● Task goal
Below are the records; locate each line with the word "those" and copy it.

● Data provided
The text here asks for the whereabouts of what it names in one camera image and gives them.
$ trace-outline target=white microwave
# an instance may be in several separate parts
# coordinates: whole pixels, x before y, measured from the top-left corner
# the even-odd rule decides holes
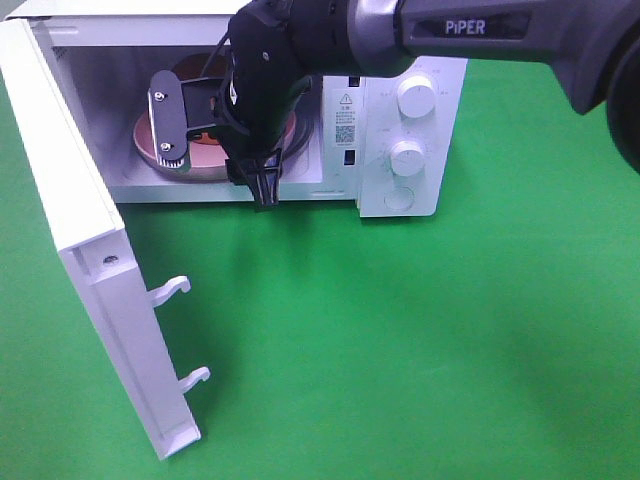
[[[209,371],[176,377],[154,308],[189,281],[147,289],[115,203],[252,200],[223,165],[168,175],[137,135],[154,73],[209,53],[244,3],[29,0],[0,23],[0,68],[56,248],[160,458],[200,438],[184,393]],[[466,64],[423,57],[392,79],[315,78],[280,199],[433,214]]]

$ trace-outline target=open microwave door
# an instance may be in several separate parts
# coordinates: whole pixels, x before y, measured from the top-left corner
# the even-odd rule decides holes
[[[186,277],[148,291],[125,226],[54,74],[23,19],[0,23],[0,68],[53,240],[160,458],[200,438],[184,398],[206,367],[179,380],[154,308]]]

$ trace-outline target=white knob
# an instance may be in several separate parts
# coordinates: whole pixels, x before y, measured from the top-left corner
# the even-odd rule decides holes
[[[436,88],[425,75],[413,75],[398,88],[398,106],[403,115],[421,118],[436,108]]]
[[[391,149],[391,170],[401,177],[417,175],[426,161],[424,148],[417,142],[406,140]]]

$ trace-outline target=green background
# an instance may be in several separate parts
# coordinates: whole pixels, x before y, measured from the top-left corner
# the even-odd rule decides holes
[[[546,67],[471,64],[432,218],[120,207],[149,288],[191,278],[178,374],[213,374],[164,462],[0,112],[1,478],[640,478],[640,178]]]

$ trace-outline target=screw
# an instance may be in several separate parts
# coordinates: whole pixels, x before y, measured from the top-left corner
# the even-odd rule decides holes
[[[116,257],[115,255],[109,255],[108,257],[105,257],[105,259],[102,261],[102,263],[104,263],[105,265],[113,265],[113,264],[117,263],[118,260],[120,260],[120,259],[118,257]]]

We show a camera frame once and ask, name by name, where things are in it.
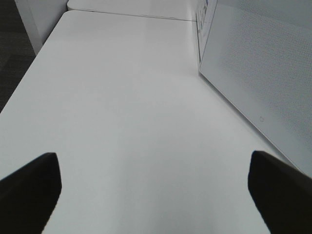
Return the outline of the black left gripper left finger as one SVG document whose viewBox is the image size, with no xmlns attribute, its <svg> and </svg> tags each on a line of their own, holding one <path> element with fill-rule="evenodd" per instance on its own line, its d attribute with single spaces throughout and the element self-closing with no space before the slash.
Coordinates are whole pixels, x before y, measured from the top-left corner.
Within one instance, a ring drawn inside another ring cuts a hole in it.
<svg viewBox="0 0 312 234">
<path fill-rule="evenodd" d="M 0 181 L 0 232 L 43 232 L 62 190 L 56 153 L 44 153 Z"/>
</svg>

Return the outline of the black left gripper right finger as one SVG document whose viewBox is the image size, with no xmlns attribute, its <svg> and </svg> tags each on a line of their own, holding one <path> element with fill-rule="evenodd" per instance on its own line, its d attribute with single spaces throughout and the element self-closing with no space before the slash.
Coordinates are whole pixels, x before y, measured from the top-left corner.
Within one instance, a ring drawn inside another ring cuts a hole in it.
<svg viewBox="0 0 312 234">
<path fill-rule="evenodd" d="M 272 234 L 312 232 L 312 179 L 264 152 L 251 156 L 248 190 Z"/>
</svg>

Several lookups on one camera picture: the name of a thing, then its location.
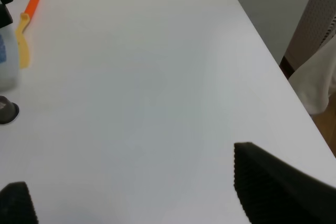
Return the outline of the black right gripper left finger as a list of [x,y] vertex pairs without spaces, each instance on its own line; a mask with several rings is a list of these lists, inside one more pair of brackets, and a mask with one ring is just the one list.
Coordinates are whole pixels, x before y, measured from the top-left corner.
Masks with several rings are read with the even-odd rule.
[[1,190],[1,223],[38,223],[25,182],[13,182]]

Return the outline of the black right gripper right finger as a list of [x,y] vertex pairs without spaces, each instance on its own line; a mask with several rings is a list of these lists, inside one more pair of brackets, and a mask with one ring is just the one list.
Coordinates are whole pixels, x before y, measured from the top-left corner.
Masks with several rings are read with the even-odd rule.
[[335,223],[335,188],[251,143],[234,144],[234,188],[250,223]]

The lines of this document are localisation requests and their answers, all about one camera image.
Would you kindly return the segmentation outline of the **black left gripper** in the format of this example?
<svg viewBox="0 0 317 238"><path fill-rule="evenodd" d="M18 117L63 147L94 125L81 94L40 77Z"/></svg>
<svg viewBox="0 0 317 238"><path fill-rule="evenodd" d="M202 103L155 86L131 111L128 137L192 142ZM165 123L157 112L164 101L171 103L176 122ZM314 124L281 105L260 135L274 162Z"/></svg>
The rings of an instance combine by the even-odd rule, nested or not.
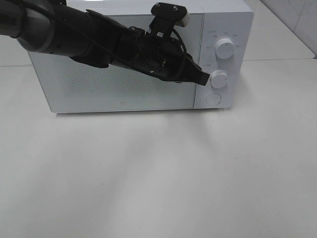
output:
<svg viewBox="0 0 317 238"><path fill-rule="evenodd" d="M168 38L151 36L141 28L114 27L108 32L112 65L138 71L163 81L192 82L205 86L210 74L185 58L179 34L173 29Z"/></svg>

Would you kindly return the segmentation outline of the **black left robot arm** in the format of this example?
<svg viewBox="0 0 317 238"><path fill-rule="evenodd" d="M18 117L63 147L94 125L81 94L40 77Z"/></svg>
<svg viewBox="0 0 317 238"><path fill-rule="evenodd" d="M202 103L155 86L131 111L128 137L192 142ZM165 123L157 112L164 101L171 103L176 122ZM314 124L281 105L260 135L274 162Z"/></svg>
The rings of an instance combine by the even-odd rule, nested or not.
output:
<svg viewBox="0 0 317 238"><path fill-rule="evenodd" d="M126 27L64 0L3 0L0 33L29 52L66 56L97 68L115 65L170 82L206 85L209 74L188 54L175 30L185 27L186 7L158 2L148 30Z"/></svg>

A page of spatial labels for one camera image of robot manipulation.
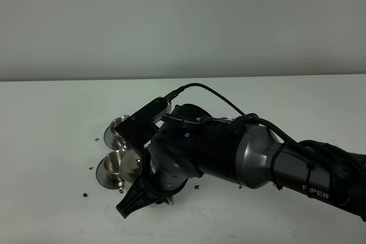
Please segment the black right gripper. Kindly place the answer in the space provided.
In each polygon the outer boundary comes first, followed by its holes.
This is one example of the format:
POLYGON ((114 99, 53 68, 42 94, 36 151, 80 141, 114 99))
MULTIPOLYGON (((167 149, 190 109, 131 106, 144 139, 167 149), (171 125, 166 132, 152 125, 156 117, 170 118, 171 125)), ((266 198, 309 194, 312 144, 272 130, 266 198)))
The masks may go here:
POLYGON ((155 98, 116 127, 118 134, 141 157, 139 176, 116 206, 123 217, 151 204, 164 202, 181 191, 187 182, 186 178, 179 176, 173 177, 170 182, 168 172, 151 164, 152 156, 144 148, 159 129, 150 120, 162 112, 167 104, 166 99, 155 98))

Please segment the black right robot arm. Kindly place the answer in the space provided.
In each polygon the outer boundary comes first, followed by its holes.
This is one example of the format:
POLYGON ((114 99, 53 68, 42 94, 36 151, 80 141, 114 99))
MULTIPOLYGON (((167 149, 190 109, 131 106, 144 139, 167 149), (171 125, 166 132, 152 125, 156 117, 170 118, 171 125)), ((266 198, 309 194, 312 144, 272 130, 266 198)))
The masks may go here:
POLYGON ((205 174, 256 189, 273 183, 362 218, 365 156, 316 141, 295 142, 254 114, 214 118, 159 97, 116 127, 141 157, 138 177, 117 205, 127 217, 205 174))

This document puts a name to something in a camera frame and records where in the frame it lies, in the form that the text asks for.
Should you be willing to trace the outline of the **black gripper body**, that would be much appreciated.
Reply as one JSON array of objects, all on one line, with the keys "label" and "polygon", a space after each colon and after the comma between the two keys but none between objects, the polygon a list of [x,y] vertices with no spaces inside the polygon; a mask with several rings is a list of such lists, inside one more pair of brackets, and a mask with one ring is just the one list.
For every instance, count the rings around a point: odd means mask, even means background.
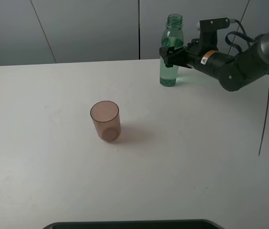
[{"label": "black gripper body", "polygon": [[200,50],[199,39],[193,39],[186,47],[186,65],[204,74],[217,74],[219,69],[232,61],[232,56],[219,52],[217,47]]}]

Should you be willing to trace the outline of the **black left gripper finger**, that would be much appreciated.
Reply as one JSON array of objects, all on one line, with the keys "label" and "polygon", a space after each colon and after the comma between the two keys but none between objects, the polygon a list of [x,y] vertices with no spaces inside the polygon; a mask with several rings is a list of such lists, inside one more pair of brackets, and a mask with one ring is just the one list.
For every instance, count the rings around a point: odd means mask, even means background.
[{"label": "black left gripper finger", "polygon": [[167,55],[163,59],[164,59],[164,63],[166,67],[168,68],[173,67],[173,66],[189,68],[185,59],[185,55],[182,53],[170,54],[170,55]]}]

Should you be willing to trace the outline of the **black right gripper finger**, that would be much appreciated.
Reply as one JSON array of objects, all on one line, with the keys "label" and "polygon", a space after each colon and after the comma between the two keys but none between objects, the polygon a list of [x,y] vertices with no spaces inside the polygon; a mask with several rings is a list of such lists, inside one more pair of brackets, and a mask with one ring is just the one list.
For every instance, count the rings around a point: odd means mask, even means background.
[{"label": "black right gripper finger", "polygon": [[186,52],[186,46],[175,49],[174,47],[161,47],[159,49],[159,54],[163,59],[175,58],[176,56],[183,56]]}]

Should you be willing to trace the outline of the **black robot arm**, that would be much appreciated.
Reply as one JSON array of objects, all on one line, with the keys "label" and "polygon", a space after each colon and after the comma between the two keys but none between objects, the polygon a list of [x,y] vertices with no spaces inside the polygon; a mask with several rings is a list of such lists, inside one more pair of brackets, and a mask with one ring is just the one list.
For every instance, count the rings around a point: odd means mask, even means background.
[{"label": "black robot arm", "polygon": [[166,67],[175,66],[194,68],[199,72],[217,79],[227,91],[233,92],[269,74],[269,33],[256,38],[232,31],[249,43],[243,51],[241,47],[225,38],[226,43],[238,50],[235,56],[219,52],[217,31],[226,29],[235,19],[227,17],[201,20],[200,37],[193,39],[187,46],[175,49],[160,48],[159,54]]}]

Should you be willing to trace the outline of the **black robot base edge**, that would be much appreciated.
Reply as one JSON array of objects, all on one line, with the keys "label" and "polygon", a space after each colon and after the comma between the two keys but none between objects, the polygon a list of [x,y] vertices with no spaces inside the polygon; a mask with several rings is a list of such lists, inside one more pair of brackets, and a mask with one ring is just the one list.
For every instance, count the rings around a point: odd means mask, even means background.
[{"label": "black robot base edge", "polygon": [[56,222],[46,229],[220,229],[218,224],[205,219]]}]

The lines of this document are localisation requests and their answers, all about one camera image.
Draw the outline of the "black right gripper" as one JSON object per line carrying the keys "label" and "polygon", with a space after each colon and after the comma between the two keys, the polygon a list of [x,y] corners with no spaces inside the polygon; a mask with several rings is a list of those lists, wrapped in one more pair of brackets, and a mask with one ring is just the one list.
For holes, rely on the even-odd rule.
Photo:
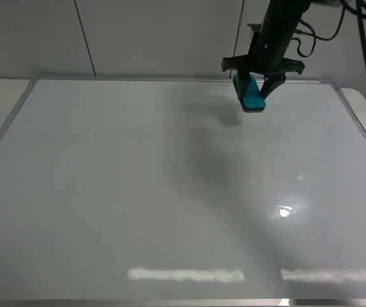
{"label": "black right gripper", "polygon": [[260,89],[263,99],[286,81],[285,73],[302,74],[305,64],[300,60],[285,58],[285,52],[296,30],[296,24],[249,24],[253,33],[248,53],[240,56],[223,58],[222,71],[236,70],[235,90],[240,102],[252,83],[249,72],[264,75]]}

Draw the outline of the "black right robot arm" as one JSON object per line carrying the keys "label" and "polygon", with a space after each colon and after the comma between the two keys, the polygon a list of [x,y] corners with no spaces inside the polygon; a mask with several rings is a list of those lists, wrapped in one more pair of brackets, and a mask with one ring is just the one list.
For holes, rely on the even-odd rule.
{"label": "black right robot arm", "polygon": [[233,84],[246,112],[263,111],[266,98],[286,81],[286,73],[302,74],[302,61],[285,58],[302,15],[310,1],[270,1],[261,24],[252,24],[248,52],[223,58],[222,71],[235,70]]}

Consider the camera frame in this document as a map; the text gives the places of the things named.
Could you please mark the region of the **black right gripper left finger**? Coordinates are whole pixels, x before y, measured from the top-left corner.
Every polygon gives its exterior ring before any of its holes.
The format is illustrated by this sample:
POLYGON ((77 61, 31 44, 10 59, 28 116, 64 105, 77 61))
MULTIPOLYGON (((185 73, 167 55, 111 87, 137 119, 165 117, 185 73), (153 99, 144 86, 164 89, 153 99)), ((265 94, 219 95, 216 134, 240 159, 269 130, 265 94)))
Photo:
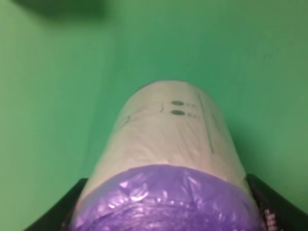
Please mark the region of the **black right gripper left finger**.
POLYGON ((81 178, 52 208, 25 231, 69 231, 78 199, 88 178, 81 178))

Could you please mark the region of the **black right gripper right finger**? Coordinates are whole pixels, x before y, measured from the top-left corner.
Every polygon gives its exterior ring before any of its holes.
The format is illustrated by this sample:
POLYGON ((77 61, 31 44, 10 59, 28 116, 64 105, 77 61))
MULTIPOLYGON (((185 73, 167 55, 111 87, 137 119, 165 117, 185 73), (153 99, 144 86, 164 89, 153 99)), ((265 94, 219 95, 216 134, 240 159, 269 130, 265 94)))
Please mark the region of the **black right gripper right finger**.
POLYGON ((308 214, 293 205, 260 178, 248 174, 247 182, 268 231, 308 231, 308 214))

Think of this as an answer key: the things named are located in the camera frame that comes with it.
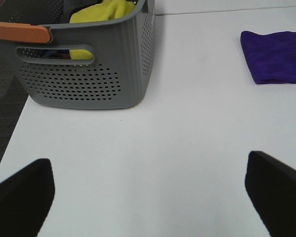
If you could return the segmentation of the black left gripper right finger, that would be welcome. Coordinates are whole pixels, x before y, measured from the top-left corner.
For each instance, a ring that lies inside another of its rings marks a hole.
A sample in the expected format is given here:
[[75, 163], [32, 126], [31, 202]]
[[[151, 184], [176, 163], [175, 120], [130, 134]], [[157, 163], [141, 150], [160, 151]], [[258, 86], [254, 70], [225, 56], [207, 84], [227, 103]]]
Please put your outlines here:
[[251, 151], [246, 192], [272, 237], [296, 237], [296, 170], [262, 152]]

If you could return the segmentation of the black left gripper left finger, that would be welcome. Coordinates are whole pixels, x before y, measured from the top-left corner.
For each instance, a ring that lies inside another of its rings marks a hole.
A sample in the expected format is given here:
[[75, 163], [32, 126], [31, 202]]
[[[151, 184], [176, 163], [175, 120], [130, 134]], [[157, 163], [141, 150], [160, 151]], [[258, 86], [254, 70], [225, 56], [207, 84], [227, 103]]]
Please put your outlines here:
[[36, 237], [55, 196], [51, 162], [40, 158], [0, 183], [0, 237]]

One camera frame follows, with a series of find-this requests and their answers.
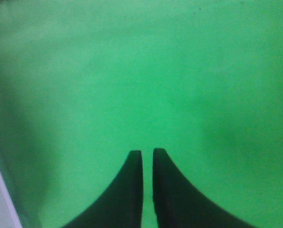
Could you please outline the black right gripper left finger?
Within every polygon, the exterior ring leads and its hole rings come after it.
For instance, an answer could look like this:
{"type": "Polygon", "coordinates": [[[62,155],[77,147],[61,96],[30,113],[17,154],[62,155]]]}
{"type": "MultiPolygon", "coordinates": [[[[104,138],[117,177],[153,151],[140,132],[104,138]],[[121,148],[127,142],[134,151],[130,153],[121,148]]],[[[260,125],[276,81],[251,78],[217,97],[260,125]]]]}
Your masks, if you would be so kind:
{"type": "Polygon", "coordinates": [[[106,190],[65,228],[140,228],[143,207],[142,152],[130,151],[106,190]]]}

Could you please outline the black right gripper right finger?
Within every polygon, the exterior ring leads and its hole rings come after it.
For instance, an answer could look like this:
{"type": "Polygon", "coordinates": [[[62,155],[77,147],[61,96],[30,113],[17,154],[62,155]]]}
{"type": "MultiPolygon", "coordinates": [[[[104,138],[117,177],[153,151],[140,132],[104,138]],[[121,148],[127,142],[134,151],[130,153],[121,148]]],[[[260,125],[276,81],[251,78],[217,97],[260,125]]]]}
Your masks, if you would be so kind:
{"type": "Polygon", "coordinates": [[[160,228],[249,228],[202,194],[183,175],[167,151],[153,151],[153,203],[160,228]]]}

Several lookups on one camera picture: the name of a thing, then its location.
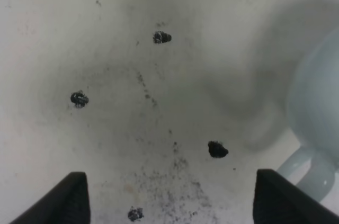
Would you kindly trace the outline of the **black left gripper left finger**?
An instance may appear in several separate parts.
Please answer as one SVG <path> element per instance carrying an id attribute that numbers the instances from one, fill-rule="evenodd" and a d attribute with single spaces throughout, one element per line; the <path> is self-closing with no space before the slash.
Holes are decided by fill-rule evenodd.
<path id="1" fill-rule="evenodd" d="M 90 223 L 87 176 L 71 172 L 12 223 Z"/>

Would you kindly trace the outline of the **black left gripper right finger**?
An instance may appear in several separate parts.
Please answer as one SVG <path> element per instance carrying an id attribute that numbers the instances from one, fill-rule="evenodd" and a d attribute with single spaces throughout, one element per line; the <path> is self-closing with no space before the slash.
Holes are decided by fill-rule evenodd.
<path id="1" fill-rule="evenodd" d="M 259 169 L 253 201 L 254 223 L 338 223 L 338 216 L 276 171 Z"/>

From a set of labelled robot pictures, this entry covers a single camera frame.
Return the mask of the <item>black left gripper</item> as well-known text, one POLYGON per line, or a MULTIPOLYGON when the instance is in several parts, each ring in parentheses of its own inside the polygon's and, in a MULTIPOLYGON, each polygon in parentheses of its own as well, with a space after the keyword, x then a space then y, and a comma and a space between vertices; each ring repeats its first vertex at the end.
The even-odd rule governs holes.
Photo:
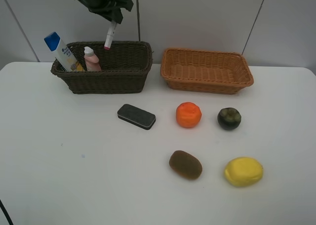
POLYGON ((77 0, 87 9, 106 20, 120 24, 123 20, 122 9, 131 11, 134 3, 132 0, 77 0))

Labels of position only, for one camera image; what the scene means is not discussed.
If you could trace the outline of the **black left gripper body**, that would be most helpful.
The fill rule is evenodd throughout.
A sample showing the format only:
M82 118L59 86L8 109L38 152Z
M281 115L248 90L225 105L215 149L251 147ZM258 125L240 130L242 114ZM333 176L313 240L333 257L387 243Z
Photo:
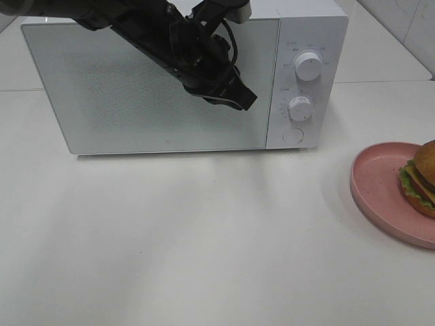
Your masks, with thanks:
M171 33L169 44L173 56L169 73L191 95L203 98L230 76L241 77L232 33L227 38L215 33Z

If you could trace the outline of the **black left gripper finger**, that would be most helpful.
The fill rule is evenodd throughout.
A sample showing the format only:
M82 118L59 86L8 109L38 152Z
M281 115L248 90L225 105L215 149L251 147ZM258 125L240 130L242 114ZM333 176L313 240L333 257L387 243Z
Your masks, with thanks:
M203 98L213 105L226 105L238 111L247 111L258 97L239 76L230 76Z

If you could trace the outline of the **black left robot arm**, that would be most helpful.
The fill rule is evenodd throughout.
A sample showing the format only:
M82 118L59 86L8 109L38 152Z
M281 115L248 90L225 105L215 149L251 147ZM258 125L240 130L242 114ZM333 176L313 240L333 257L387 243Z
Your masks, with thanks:
M251 16L248 1L201 1L183 16L168 1L2 1L6 16L69 18L91 31L109 27L176 78L191 95L247 111L257 96L236 66L228 22Z

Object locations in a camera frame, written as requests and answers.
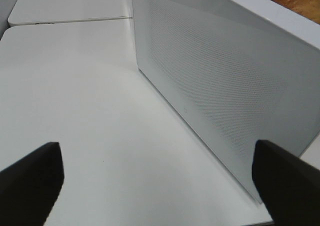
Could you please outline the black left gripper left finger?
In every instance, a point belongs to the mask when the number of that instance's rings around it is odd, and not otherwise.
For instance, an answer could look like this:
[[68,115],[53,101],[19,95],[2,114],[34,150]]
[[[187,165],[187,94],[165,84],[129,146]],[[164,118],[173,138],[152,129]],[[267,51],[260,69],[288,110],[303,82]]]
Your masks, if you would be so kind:
[[64,183],[60,144],[48,142],[0,172],[0,224],[43,226]]

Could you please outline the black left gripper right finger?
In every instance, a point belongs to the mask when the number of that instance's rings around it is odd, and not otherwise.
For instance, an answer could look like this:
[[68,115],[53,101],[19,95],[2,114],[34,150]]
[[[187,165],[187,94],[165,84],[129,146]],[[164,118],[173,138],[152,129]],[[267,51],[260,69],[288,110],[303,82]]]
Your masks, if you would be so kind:
[[269,140],[255,143],[251,177],[276,226],[320,224],[320,171]]

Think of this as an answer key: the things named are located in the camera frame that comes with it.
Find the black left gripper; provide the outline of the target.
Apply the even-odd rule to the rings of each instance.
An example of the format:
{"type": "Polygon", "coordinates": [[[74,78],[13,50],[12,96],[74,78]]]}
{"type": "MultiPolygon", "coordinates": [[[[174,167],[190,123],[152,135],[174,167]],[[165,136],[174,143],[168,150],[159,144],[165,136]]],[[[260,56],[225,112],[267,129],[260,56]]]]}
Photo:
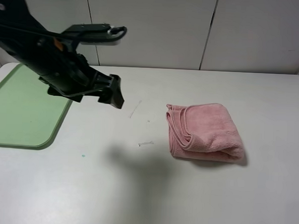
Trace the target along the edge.
{"type": "Polygon", "coordinates": [[[121,93],[121,78],[118,75],[105,75],[90,67],[86,58],[74,54],[64,63],[64,67],[49,75],[39,77],[49,85],[48,94],[65,97],[80,102],[84,96],[98,97],[98,102],[121,109],[124,98],[121,93]]]}

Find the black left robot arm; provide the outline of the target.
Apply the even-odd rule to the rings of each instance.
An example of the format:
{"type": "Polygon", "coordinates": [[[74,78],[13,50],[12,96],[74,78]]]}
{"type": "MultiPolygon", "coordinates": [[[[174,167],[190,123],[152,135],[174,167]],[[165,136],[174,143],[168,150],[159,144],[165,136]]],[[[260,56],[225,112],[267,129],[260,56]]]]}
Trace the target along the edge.
{"type": "Polygon", "coordinates": [[[76,49],[80,44],[114,46],[126,33],[126,27],[110,24],[74,24],[51,32],[31,15],[25,0],[0,0],[0,48],[37,73],[52,96],[76,102],[95,96],[120,109],[120,77],[93,69],[76,49]]]}

● Task solution
Draw the outline of the "black right gripper" as one JSON object per line carrying the keys "label" and "polygon", with a space after each colon and after the comma between the two keys, the polygon a list of [x,y] corners with no spaces inside the polygon; a mask with several rings is a list of those lists, wrapped in one more pair of brackets, and a mask with one ring is just the one list.
Draw the outline of the "black right robot arm" as one JSON object per line carrying the keys "label" and "polygon", with a space after each colon and after the comma between the two keys, the polygon a list of [x,y] corners with no spaces inside the polygon; a mask with several rings is a list of those lists, wrapped in one more pair of brackets, and a mask with one ring is just the one list.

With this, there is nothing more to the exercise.